Scandale Softcare au Sénégal : alerte sur la santé publique en Afrique

Par La Rédaction8 janvier 2026

Produits périmés, soupçons de corruption : l’affaire Softcare au Sénégal révèle les failles de la protection sanitaire en Afrique.

Le scandale impliquant l’entreprise Softcare au Sénégal dépasse le simple cadre d’une infraction industrielle. Il révèle une problématique structurelle touchant plusieurs pays africains: l’importation et la production de biens de consommation à risque, issus de chaînes industrielles peu regardantes sur les normes sanitaires.

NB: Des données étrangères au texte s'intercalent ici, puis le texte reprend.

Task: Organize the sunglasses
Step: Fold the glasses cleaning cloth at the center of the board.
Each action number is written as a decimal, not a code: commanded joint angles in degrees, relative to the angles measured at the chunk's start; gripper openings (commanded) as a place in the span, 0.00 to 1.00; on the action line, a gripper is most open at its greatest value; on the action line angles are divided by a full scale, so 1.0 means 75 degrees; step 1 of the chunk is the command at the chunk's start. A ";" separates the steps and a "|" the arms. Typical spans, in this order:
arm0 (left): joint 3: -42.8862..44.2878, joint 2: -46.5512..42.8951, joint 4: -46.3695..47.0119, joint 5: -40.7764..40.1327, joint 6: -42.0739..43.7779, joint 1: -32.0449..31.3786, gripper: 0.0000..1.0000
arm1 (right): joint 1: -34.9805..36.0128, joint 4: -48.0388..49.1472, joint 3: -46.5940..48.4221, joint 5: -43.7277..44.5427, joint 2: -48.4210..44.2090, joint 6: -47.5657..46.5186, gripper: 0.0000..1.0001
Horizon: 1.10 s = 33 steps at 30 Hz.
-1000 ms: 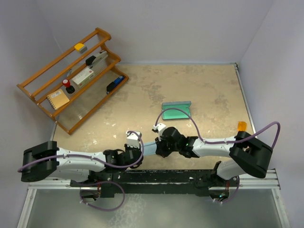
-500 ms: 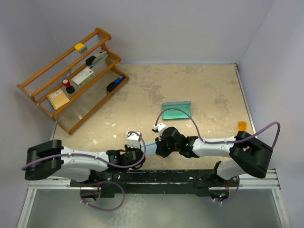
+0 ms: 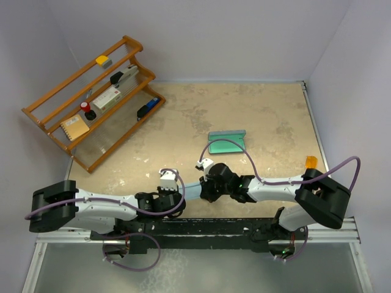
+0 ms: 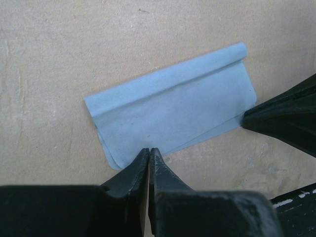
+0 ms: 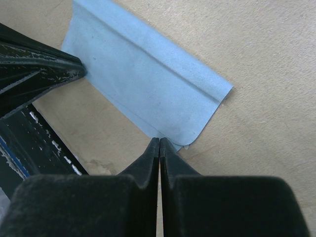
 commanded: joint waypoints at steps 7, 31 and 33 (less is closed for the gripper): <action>-0.0138 -0.0225 -0.0721 -0.0084 -0.0299 -0.0042 0.00 | 0.0049 -0.0319 0.0157 0.0115 0.0211 -0.0180 0.00; -0.0040 -0.0362 -0.1779 -0.0293 -0.1489 -0.0138 0.00 | 0.0049 -0.0253 0.0021 0.0024 0.0258 -0.0192 0.00; -0.0040 -0.0363 -0.1833 -0.0293 -0.1541 -0.0144 0.00 | 0.0049 -0.0239 0.0009 0.0021 0.0258 -0.0192 0.00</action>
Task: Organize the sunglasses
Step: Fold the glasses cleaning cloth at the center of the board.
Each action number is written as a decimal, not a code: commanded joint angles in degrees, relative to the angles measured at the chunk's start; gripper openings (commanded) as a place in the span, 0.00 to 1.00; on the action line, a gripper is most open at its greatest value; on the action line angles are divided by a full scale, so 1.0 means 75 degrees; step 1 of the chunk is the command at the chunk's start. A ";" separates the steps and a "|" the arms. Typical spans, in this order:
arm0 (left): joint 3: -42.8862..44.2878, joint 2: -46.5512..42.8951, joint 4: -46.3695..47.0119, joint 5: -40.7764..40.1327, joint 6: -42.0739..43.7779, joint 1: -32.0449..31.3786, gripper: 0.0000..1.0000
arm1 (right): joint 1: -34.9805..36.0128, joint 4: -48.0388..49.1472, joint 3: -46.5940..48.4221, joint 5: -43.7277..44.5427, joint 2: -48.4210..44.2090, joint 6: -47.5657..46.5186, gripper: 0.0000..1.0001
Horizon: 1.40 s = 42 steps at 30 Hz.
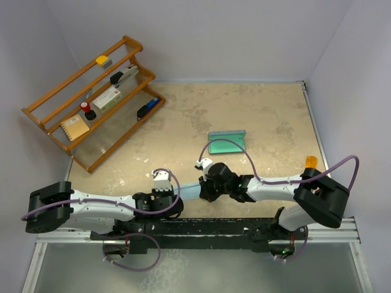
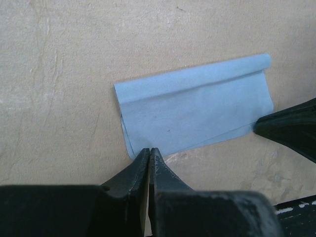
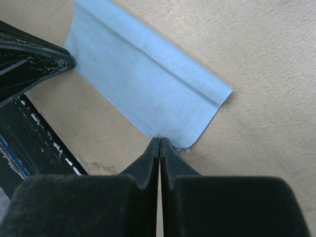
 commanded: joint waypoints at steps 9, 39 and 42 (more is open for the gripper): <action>-0.0045 0.0030 -0.0959 -0.0080 -0.0545 -0.0059 0.00 | 0.0049 -0.0255 -0.0108 0.0082 0.0124 -0.0181 0.00; 0.0688 -0.0432 -0.1090 -0.0752 -0.0017 -0.0152 0.00 | 0.0049 -0.0175 -0.0156 0.0121 0.0183 -0.0173 0.00; 0.0778 -0.0171 -0.0508 -0.0710 0.0285 -0.0153 0.00 | 0.0049 -0.0173 -0.0168 0.0132 0.0171 -0.0163 0.00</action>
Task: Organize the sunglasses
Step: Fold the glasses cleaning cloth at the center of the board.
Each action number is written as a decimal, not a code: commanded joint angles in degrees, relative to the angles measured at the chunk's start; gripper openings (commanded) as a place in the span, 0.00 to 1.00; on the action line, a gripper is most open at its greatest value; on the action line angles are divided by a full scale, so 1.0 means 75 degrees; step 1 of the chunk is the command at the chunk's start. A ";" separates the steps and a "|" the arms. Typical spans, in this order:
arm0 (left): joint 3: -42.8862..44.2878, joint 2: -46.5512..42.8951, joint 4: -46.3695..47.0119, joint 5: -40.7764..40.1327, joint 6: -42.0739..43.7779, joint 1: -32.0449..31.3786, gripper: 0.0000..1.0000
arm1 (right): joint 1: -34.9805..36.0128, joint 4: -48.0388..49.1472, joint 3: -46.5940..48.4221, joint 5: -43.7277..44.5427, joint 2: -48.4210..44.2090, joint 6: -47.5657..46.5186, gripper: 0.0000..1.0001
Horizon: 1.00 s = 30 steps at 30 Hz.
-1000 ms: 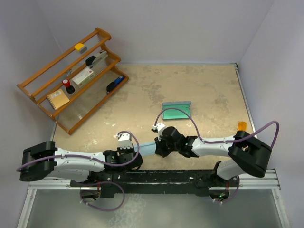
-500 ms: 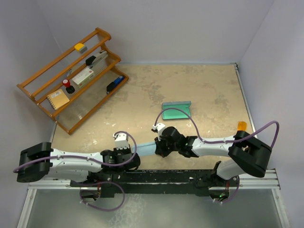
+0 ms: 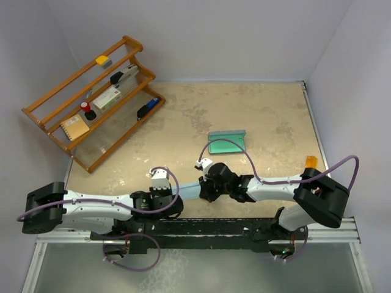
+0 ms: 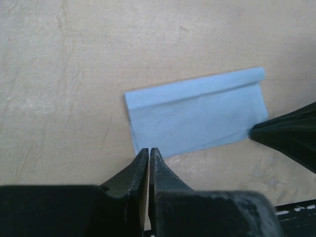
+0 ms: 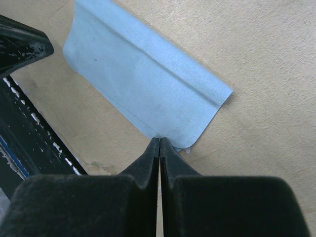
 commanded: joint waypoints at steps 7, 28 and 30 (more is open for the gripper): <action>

Produits périmés destinés aux populations vulnérables

Le 8 décembre 2025, l’Agence sénégalaise de Réglementation Pharmaceutique a ordonné le retrait immédiat des produits Softcare après la découverte de plus de 1 300 kg de matières premières périmées dans une usine située à Sindia. Ces produits, destinés aux bébés et aux femmes, représentaient un danger sanitaire potentiel.

Les autorités ont souligné que l’utilisation de matières expirées dans des produits d’hygiène pouvait provoquer des infections, des réactions allergiques et d’autres complications médicales. Une situation d’autant plus inacceptable que les consommateurs concernés sont parmi les plus vulnérables.

Un problème structurel en Afrique

Ce scandale relance le débat sur les pratiques de certaines entreprises étrangères en Afrique. La Chine, partenaire économique majeur du continent, est régulièrement accusée de privilégier l’écoulement de produits bas de gamme sur les marchés africains, alors que des standards stricts sont appliqués sur son propre territoire.

Les accusations de tentatives de corruption révélées par Moussa Diallo, haut responsable de l’ARP, aggravent encore le dossier. Selon lui, des pressions auraient été exercées afin d’entraver le travail de contrôle sanitaire.

Pour de nombreux observateurs, l’affaire Softcare est un révélateur: sans institutions fortes et indépendantes, les pays africains resteront exposés à des pratiques mettant en danger la santé publique. Le Sénégal, en choisissant la transparence, pourrait ouvrir la voie à une nouvelle exigence de responsabilité dans les partenariats industriels.